Amid the growing complexity of healthcare settings and considering the social accountability of physicians in ensuring patient safety, medical schools are required to educate and evaluate medical students with sufficiently high standards, so that they become physicians who make fewest possible diagnostic errors. This is particularly evident in the worldwide trend of incorporating the assessment of clinical reasoning skills in high-stakes examinations such as national medical licensing exams, as represented by Step 2, “Clinical Skills,” of the United States Medical Licensing Examination (USMLE) [1]. Thus, greater educational support is required for students to acquire the competence to anticipate a set of differential diagnoses from the earliest phase of the diagnostic process, gather confirming and refuting information according to an initial hypothesis, select and perform the relevant history taking and physical examination, and interpret the findings to confirm or deny the initial hypothesis.
In this context, the lack of development of diagnostic hypotheses remains an issue in the teaching of clinical reasoning to medical students. For example, medical students learn how to take a patient’s history without anticipating differential diagnoses, even though the literature suggests that diagnostic errors can be reduced by querying an initial hypothesis [2]. Furthermore, attempting to diagnose without generating a hypothesis may reduce students’ reasoning performance [3]. Nevertheless, many medical schools have taught physical examination maneuvers in isolation, usually following a systematic “head-to-toe” approach [4]. Recent studies in cognitive load theory have described that such fragmented reasoning may lead to diagnostic errors [5].
How can teachers effectively instruct medical students in hypothesis generation? Schmidt and Mamede [6] found that there is no evidence elucidating the most effective method for teaching clinical reasoning to medical students. In the highly specialized wards of teaching hospitals, which feature increasingly shorter patient stays, patient interaction with and exposure to role model doctors in clinical clerkships may be insufficient for students to gain the competence required in clinical reasoning. This is particularly the case regarding the need to consider the full range of differential diagnoses across all medical disciplines and specialties [7]. Students usually learn specialty-specific or disease-oriented reasoning skills from specialists, who tend to generate diagnostic hypotheses focused on a particular organ system [8]. Variation among the patient cases that students experience tends to be limited, and feedback from attending doctors is opportunistic [6]. Instead, various pre-clinical curricula have been introduced to teach students clinical reasoning, in which cases are usually also limited [6]. In this context, previous research has suggested that a “comparing and contrasting” approach is effective for medical students to foster illness scripts in their minds [6, 9]. Medical students without sufficient clinical experience can effectively formulate an illness script of disease by comparing and contrasting the discriminating clinical features of other competing diagnoses in terms of a particular symptom.
Nevertheless, in the context of undergraduate medical education, there was no learning resource supporting medical students’ contrastive learning by covering a wider variety of signs and symptoms.

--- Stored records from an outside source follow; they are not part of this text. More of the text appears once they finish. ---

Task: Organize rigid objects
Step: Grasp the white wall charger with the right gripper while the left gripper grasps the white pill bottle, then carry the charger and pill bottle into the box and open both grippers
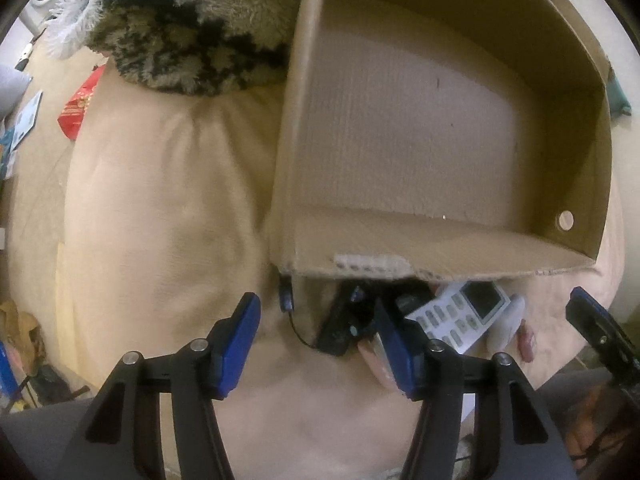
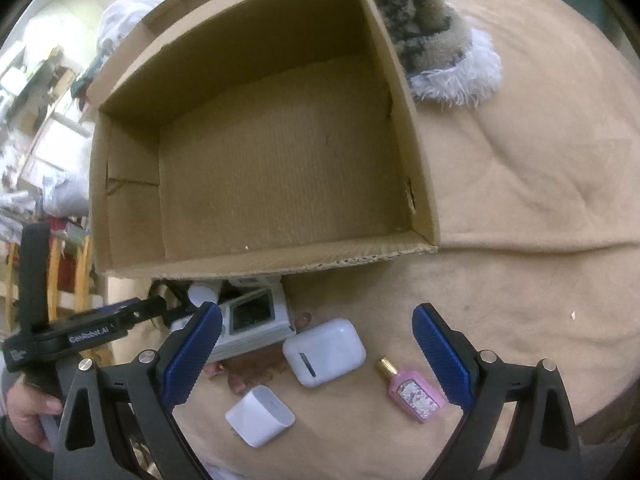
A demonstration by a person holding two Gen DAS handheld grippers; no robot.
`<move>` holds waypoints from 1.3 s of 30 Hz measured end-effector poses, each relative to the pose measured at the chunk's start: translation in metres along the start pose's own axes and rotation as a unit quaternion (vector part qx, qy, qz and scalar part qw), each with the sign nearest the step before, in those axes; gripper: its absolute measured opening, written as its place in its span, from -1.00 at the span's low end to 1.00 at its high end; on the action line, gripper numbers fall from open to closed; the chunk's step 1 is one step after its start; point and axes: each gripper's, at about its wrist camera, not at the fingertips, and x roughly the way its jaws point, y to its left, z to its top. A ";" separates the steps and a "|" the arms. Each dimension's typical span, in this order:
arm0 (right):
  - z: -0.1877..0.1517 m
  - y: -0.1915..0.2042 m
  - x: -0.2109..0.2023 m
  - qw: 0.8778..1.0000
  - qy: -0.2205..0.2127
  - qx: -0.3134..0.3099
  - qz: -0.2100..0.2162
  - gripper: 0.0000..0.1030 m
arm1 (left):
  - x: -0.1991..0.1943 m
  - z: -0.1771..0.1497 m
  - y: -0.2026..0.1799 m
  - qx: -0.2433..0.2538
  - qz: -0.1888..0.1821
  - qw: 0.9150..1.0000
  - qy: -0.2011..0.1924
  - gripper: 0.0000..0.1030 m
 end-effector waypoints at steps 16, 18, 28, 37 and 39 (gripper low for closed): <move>-0.078 0.093 0.074 0.949 0.184 -0.256 -0.025 0.53 | -0.017 -0.022 0.030 -0.028 0.003 1.000 -0.009 0.08; -0.083 0.098 0.073 0.945 0.176 -0.272 -0.032 0.40 | -0.020 -0.022 0.030 -0.027 0.005 0.999 -0.015 0.08; -0.064 0.089 0.027 0.967 0.104 -0.230 0.016 0.19 | -0.018 -0.013 -0.019 0.004 -0.024 1.000 -0.016 0.08; -0.038 0.050 0.002 0.986 0.070 -0.147 0.025 0.19 | 0.018 0.012 -0.063 0.005 -0.020 1.000 0.014 -0.06; -0.035 0.047 0.000 0.987 0.069 -0.143 0.027 0.19 | 0.025 0.018 -0.065 0.007 -0.014 1.000 0.019 -0.08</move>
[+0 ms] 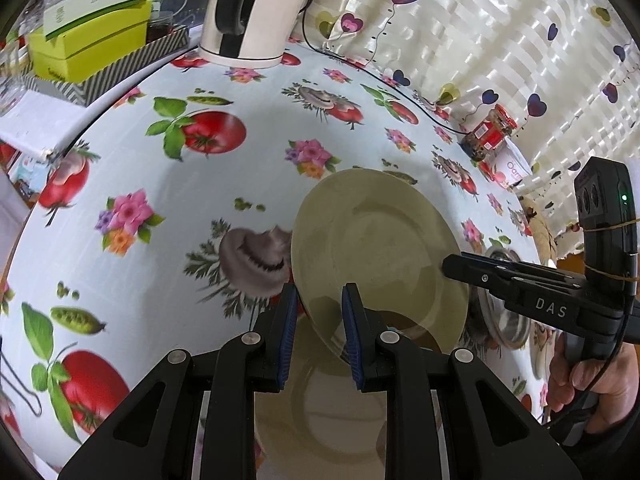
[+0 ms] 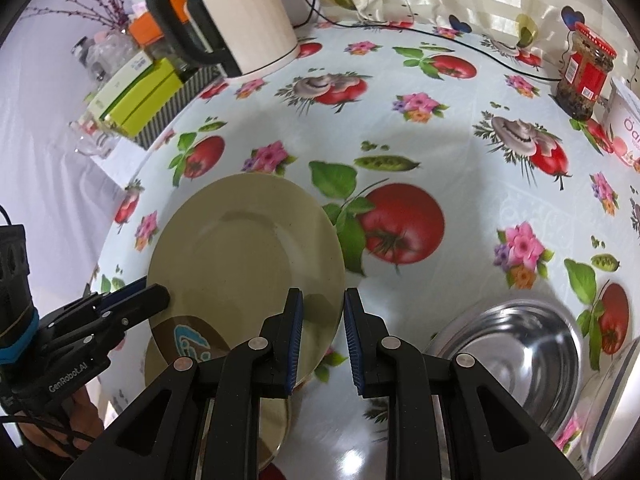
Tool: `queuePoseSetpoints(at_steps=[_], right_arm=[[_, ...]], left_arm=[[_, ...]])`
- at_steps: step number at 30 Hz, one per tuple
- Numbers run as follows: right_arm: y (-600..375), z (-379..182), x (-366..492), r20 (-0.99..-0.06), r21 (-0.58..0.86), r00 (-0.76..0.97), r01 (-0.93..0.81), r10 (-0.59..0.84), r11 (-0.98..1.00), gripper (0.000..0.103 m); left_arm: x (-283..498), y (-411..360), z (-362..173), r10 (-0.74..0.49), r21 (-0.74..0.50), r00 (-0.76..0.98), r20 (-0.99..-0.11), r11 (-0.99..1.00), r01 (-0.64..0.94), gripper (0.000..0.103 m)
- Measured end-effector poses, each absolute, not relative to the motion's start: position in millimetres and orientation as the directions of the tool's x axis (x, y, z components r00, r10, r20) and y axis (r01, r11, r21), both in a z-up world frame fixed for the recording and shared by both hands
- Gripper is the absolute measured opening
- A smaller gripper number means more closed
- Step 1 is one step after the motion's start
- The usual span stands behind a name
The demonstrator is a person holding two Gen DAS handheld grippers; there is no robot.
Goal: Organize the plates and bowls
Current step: 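Lower the plate stack onto the third beige plate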
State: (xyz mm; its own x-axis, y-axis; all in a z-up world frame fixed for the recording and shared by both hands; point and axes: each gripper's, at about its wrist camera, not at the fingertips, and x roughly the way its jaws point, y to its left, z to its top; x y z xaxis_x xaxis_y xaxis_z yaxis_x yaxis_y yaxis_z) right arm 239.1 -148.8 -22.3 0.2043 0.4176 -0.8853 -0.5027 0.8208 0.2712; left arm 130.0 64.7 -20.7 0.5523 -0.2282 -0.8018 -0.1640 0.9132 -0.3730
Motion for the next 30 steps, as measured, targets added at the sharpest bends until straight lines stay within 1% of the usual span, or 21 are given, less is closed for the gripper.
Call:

As of 2017, when this study was conducted, no previous study had developed a consensus on comprehensive lists of differential diagnoses across different medical disciplines regarding the common symptoms to be learned during the undergraduate medical curriculum. Therefore, this research aimed to develop lists of a limited number of diagnostic considerations regarding all the signs and symptoms that medical students should learn before graduation. The emerging lists will be beneficial for developing both case scenarios that consider a plausible set of differential diagnoses suitable for medical students’ reasoning competence and assessment tools for checking differentiating information in the process of history taking and physical examination.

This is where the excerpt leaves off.